Die Ausstellung «Louis Agassiz, Gletscherforscher, Rassist» im Museum Grindelwald ist Geschichte. Nächstes Jahr wird die Ausstellung erneut gezeigt – auf dem Eggishorn.

Die Ausstellung über den Gletscherforscher Louis Agassziz beinhaltete neben Videos, Schriften und Fotos auch das Modell eines Schädels.
Die Ausstellung über den Gletscherforscher Louis Agassziz beinhaltete neben Videos, Schriften und Fotos auch das Modell eines Schädels.
Fritz Lehmann

Das Medienecho zur Ausstellung war gross: Neben Radiobeiträgen schrieben etliche Schweizer Tageszeitungen über die Ausstellung im Museum Grindelwald, aber auch der «Boston Globe» aus den USA.

Und Adrian Moser schrieb für «Die Zeit» einen Artikel über die Ausstellung mit dem Titel «Brauner Schnee»: «Eine der Texttafeln ist ein kleines Ratespiel mit Passagen aus ‹Mein Kampf› von Adolf Hitler und den Schriften von Louis Agassiz.
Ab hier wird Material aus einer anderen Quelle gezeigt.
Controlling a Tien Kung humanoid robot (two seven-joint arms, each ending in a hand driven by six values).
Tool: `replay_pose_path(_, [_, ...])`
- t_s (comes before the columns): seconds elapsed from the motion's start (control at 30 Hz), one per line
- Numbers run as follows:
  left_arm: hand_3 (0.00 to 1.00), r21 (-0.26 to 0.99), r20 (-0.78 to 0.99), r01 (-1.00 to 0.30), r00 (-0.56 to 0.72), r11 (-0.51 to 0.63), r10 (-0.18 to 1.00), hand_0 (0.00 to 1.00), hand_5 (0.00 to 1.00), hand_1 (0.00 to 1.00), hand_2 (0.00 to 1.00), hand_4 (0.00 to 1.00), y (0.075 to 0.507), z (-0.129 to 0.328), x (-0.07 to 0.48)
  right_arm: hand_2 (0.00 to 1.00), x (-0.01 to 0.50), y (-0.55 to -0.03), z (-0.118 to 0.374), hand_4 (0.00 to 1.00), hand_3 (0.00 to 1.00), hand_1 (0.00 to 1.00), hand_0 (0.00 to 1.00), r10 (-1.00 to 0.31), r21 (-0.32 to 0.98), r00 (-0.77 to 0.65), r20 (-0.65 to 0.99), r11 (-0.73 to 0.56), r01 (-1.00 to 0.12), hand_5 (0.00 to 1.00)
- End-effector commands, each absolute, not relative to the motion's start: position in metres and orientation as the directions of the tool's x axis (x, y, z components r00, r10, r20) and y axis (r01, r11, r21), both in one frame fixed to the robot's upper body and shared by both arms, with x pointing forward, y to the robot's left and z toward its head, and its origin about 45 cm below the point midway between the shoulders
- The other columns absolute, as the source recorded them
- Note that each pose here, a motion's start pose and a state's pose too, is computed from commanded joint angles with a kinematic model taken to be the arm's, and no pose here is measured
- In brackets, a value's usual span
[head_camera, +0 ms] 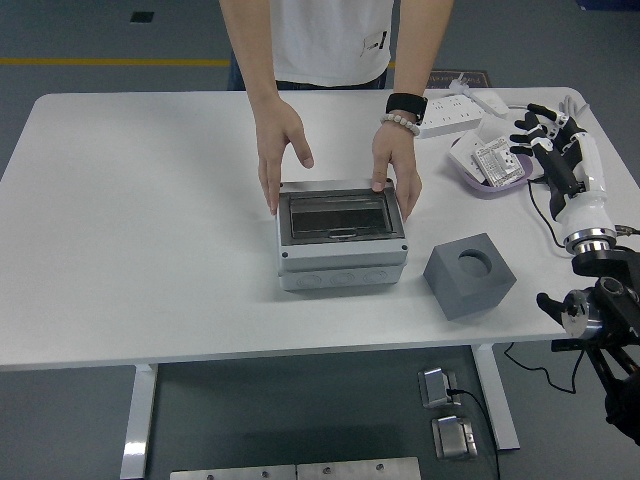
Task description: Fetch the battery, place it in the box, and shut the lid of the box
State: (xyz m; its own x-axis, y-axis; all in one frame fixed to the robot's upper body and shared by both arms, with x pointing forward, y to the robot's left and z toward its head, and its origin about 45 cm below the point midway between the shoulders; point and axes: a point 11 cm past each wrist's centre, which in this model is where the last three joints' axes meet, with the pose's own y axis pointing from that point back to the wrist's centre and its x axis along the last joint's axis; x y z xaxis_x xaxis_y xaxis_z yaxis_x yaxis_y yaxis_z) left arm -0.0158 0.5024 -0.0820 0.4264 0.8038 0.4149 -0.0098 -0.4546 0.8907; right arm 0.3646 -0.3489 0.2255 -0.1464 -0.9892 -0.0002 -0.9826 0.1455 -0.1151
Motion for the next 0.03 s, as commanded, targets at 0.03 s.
replay_pose_path(0.03, [0.509, 0.89, 0.415, -0.008, 0.428, -0.455, 0.803, 0.378, 0.002, 0.584, 0.52, 0.002, 0.5029, -0.0818, -0.017, 0.583, 0.3643, -0.3478, 0.2247, 0.713, 0.671, 0.547, 0.533, -0.99, -0.112, -0.144, 0.0, 0.143, -0.983, 0.408])
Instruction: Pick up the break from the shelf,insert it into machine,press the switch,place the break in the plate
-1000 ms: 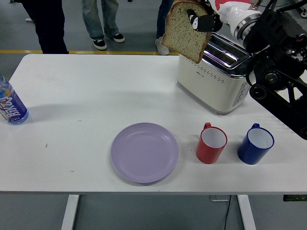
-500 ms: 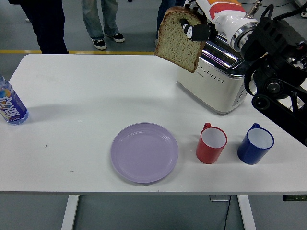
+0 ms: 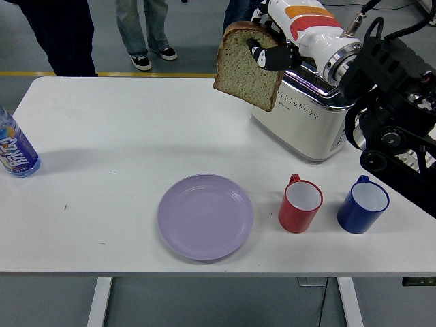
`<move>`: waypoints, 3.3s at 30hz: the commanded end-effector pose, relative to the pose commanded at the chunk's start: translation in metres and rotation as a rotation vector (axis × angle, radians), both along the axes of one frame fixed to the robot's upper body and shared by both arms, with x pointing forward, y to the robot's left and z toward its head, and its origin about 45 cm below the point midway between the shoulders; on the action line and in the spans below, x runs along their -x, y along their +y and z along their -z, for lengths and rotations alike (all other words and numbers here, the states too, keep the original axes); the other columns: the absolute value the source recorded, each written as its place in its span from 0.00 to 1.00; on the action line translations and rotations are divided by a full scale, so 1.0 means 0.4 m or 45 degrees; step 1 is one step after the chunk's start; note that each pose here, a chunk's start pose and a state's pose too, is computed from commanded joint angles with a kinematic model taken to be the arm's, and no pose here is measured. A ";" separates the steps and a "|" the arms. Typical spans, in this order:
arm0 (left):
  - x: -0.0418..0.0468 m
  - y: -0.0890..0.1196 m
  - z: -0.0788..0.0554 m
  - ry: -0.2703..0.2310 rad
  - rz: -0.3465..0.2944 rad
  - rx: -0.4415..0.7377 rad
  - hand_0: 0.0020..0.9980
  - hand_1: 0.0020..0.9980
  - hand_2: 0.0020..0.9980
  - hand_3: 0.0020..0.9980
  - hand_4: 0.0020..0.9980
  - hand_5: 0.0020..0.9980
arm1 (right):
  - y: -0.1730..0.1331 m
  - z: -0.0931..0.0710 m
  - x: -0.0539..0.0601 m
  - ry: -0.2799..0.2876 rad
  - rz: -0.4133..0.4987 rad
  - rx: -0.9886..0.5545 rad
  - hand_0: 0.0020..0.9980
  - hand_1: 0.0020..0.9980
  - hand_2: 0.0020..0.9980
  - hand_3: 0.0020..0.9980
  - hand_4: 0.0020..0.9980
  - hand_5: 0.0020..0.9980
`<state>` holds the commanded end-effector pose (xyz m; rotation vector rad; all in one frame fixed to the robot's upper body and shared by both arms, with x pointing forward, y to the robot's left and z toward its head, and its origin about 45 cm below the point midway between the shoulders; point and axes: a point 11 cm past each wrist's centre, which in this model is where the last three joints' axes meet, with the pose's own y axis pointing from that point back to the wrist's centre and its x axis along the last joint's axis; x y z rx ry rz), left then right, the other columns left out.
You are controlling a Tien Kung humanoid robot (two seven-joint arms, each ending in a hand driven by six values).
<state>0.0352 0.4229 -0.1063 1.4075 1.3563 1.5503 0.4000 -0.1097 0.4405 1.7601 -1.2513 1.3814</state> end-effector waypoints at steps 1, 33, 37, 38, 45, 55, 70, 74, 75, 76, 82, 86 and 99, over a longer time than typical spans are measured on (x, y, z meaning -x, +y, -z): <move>0.001 0.000 0.000 0.002 0.000 0.000 0.33 0.44 0.59 0.72 0.59 1.00 | 0.002 0.001 0.004 0.000 -0.006 0.001 0.17 0.20 0.43 0.50 0.41 0.00; 0.005 -0.001 0.001 0.004 -0.001 0.002 0.33 0.44 0.59 0.72 0.59 1.00 | 0.029 0.006 0.078 0.000 -0.120 0.005 0.16 0.20 0.42 0.50 0.43 0.00; 0.002 -0.001 0.000 0.002 0.000 0.002 0.33 0.44 0.59 0.72 0.59 1.00 | 0.029 0.013 0.078 0.012 -0.118 0.014 0.16 0.20 0.42 0.50 0.43 0.00; 0.001 -0.001 0.000 0.002 0.000 0.002 0.33 0.44 0.59 0.72 0.59 1.00 | 0.030 0.014 0.078 0.013 -0.118 0.015 0.16 0.20 0.42 0.50 0.43 0.00; -0.001 -0.001 0.000 -0.001 -0.001 0.002 0.33 0.44 0.59 0.72 0.59 1.00 | 0.032 0.027 0.079 0.048 -0.127 0.010 0.15 0.20 0.42 0.50 0.43 0.00; 0.000 -0.001 0.000 -0.001 -0.002 0.003 0.33 0.44 0.59 0.72 0.59 1.00 | 0.039 0.056 0.084 0.149 -0.160 -0.027 0.15 0.20 0.42 0.50 0.43 0.00; -0.002 -0.002 0.000 -0.004 -0.002 0.004 0.33 0.44 0.59 0.72 0.59 1.00 | 0.050 0.100 0.094 0.294 -0.210 -0.081 0.15 0.19 0.42 0.50 0.43 0.00; -0.002 -0.002 0.000 -0.003 -0.002 0.004 0.33 0.44 0.59 0.72 0.59 1.00 | 0.056 0.111 0.098 0.333 -0.227 -0.099 0.14 0.19 0.42 0.50 0.43 0.00; -0.001 -0.002 0.000 -0.003 -0.003 0.004 0.33 0.44 0.59 0.72 0.59 1.00 | 0.058 0.115 0.099 0.350 -0.233 -0.107 0.14 0.19 0.42 0.50 0.43 0.00; -0.001 -0.001 0.000 -0.002 -0.002 0.004 0.33 0.44 0.59 0.72 0.59 1.00 | 0.060 0.120 0.102 0.372 -0.243 -0.119 0.14 0.19 0.42 0.50 0.43 0.00; 0.002 -0.001 0.001 0.001 -0.003 0.003 0.33 0.44 0.59 0.72 0.59 1.00 | 0.068 0.134 0.108 0.427 -0.268 -0.149 0.14 0.19 0.42 0.50 0.43 0.00; 0.006 -0.001 0.001 0.007 -0.002 0.003 0.33 0.44 0.59 0.72 0.59 1.00 | 0.084 0.147 0.118 0.491 -0.307 -0.189 0.14 0.19 0.42 0.50 0.43 0.00; 0.011 0.002 0.000 0.014 0.005 0.000 0.33 0.44 0.59 0.72 0.59 1.00 | 0.117 0.184 0.144 0.614 -0.375 -0.247 0.13 0.19 0.42 0.50 0.44 0.00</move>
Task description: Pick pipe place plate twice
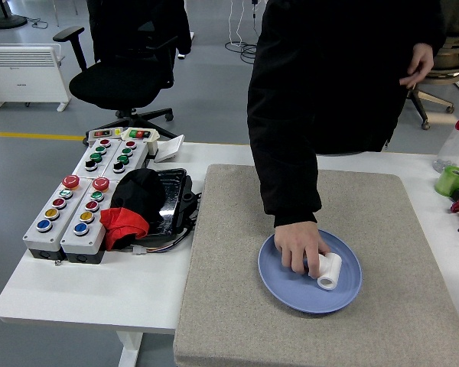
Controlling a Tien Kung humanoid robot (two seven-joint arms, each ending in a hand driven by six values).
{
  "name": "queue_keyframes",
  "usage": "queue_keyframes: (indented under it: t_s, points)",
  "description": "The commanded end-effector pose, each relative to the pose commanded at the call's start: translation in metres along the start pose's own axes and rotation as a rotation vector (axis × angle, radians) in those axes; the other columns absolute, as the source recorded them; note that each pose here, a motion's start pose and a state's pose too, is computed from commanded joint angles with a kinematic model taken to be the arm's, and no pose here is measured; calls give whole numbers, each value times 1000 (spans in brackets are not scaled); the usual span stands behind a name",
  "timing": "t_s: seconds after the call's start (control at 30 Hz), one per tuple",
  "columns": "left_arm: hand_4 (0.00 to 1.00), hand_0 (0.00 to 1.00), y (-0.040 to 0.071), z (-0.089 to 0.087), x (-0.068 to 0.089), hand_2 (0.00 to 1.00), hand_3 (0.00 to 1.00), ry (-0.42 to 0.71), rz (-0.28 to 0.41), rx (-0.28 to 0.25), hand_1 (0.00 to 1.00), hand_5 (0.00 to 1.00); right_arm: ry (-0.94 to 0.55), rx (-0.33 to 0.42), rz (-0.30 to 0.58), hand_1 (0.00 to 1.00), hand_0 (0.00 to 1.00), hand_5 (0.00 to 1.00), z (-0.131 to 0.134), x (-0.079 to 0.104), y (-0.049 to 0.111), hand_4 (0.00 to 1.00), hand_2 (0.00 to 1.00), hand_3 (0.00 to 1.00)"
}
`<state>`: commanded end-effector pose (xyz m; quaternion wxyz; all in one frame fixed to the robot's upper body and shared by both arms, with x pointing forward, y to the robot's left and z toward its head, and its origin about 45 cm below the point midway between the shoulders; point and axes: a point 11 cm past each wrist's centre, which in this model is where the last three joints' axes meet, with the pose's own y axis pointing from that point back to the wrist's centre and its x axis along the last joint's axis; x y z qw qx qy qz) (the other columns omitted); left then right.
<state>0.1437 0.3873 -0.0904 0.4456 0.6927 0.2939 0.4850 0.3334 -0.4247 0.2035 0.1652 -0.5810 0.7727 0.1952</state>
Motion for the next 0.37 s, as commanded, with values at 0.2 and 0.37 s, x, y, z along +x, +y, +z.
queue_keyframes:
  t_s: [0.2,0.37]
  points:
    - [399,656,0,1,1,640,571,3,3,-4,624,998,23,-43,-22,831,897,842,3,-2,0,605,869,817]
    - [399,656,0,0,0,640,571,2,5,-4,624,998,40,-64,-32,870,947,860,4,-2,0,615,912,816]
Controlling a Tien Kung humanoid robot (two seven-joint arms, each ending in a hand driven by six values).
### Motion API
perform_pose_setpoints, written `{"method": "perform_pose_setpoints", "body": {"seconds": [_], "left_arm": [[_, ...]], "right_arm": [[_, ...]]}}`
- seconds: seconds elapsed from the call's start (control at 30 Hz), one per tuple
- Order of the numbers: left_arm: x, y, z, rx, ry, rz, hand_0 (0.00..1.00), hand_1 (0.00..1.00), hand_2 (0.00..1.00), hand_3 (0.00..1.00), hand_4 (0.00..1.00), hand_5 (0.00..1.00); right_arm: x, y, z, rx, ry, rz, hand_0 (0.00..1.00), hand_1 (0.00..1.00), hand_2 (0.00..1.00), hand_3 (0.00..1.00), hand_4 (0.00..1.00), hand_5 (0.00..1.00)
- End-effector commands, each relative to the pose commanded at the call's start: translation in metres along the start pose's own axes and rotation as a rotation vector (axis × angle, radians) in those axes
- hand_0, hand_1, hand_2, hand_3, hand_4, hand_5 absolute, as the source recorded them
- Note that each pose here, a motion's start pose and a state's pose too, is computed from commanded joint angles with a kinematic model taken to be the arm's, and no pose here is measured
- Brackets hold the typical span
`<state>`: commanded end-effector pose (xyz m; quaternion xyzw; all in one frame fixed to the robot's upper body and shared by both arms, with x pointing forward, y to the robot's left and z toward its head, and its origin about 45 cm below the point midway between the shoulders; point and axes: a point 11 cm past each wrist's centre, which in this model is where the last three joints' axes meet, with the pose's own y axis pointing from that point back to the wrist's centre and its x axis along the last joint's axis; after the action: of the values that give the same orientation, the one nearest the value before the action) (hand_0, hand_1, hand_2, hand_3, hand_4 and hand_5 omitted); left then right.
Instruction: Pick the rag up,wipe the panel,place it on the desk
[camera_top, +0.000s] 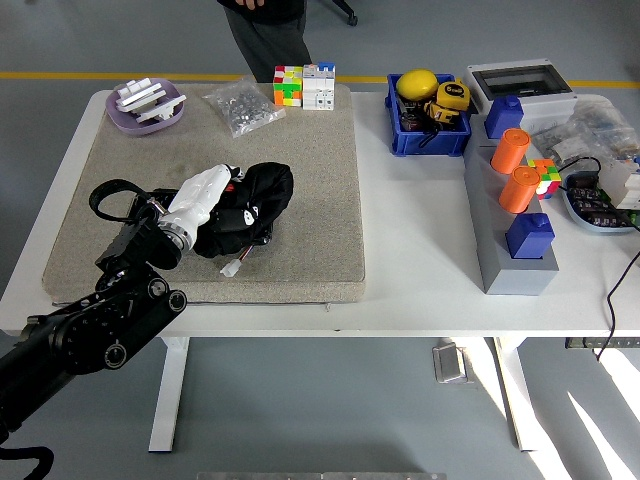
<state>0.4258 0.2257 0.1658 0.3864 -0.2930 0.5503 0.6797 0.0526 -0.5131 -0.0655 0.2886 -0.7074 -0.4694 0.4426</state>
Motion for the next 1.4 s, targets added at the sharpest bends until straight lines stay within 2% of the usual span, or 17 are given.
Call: {"method": "perform_pose_setpoints", "body": {"seconds": [0.53, 0.83, 1.07, 1.4], "left_arm": [[0.030, 0.000, -0.042, 0.098, -0.010, 0.066, 0.227, 0.273, 0.511, 0.472, 0.284, 0.002], [0.052, 0.001, -0.074, 0.172, -0.003, 0.120, 0.228, 0.273, 0.511, 0.471, 0.283, 0.002], [0.066, 0.006, -0.100, 0.229, 0.001, 0.161, 0.229, 0.274, 0.511, 0.472, 0.283, 0.002], [0.080, 0.012, -0.120, 0.276, 0.020, 0.204, 0.229, 0.272, 0.508, 0.469, 0.279, 0.002]], "right_arm": [[0.001, 0.000, -0.001, 0.001, 0.000, 0.002, 0.648, 0.603, 0.662, 0.569, 0.966, 0.469], [0.002, 0.000, -0.001, 0.001, 0.003, 0.003, 0.648, 0.603, 0.661, 0.569, 0.966, 0.467], [0.003, 0.000, -0.002, 0.000, 0.005, 0.005, 0.651, 0.603, 0.662, 0.569, 0.965, 0.466], [0.003, 0.001, -0.002, 0.002, 0.005, 0.005, 0.652, 0.603, 0.662, 0.570, 0.965, 0.466]]}}
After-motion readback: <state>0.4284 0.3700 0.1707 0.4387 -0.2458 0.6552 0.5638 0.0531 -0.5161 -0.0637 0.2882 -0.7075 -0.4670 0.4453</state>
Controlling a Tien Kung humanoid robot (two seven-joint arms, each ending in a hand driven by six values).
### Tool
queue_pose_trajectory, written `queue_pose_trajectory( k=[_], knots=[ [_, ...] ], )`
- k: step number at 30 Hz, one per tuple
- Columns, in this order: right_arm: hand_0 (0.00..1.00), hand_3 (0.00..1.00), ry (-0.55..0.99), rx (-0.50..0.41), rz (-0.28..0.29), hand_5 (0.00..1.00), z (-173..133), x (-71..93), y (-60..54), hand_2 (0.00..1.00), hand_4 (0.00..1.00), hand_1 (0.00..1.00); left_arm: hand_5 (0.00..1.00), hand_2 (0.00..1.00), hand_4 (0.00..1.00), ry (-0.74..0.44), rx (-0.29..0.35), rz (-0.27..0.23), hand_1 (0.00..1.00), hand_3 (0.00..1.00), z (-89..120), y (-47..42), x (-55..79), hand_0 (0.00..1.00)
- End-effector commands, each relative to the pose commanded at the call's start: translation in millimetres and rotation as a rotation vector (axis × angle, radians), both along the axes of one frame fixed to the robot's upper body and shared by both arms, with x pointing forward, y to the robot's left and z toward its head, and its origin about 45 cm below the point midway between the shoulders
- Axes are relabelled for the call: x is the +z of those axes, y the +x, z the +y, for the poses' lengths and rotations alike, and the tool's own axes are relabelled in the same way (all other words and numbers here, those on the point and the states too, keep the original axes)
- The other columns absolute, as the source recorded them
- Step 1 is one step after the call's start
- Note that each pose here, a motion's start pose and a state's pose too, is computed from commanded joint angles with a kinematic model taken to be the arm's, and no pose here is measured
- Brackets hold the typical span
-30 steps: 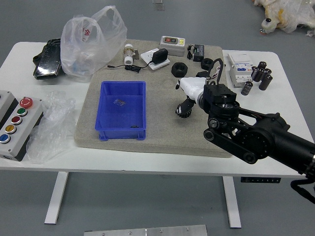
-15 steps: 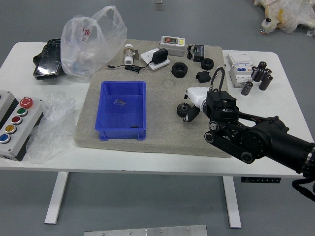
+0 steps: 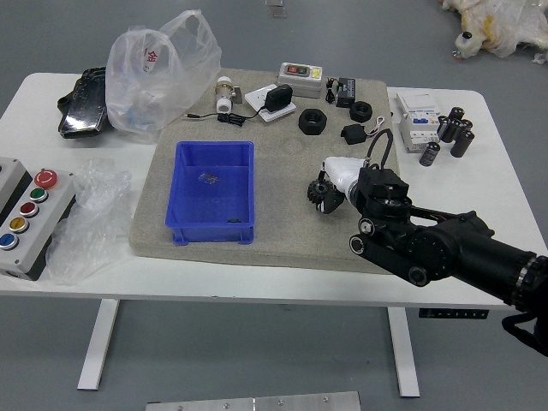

Keine Chance, einen Unterschied zu finden.» Hitler habe sich zwar nicht selbst bei Agassiz bedient, aber seine Wissenschaftler hätten es getan. Und dies könnten die Ausstellungsmacher nachweisen. Ausstellungsmacher Hans Fässler erklärte dem Journalisten, dass es eine Wirkungskette von Agassiz bis hin zu zentralen Figuren der NS-Ideologie gibt. Und das sei eine «mittlere historische Sensation».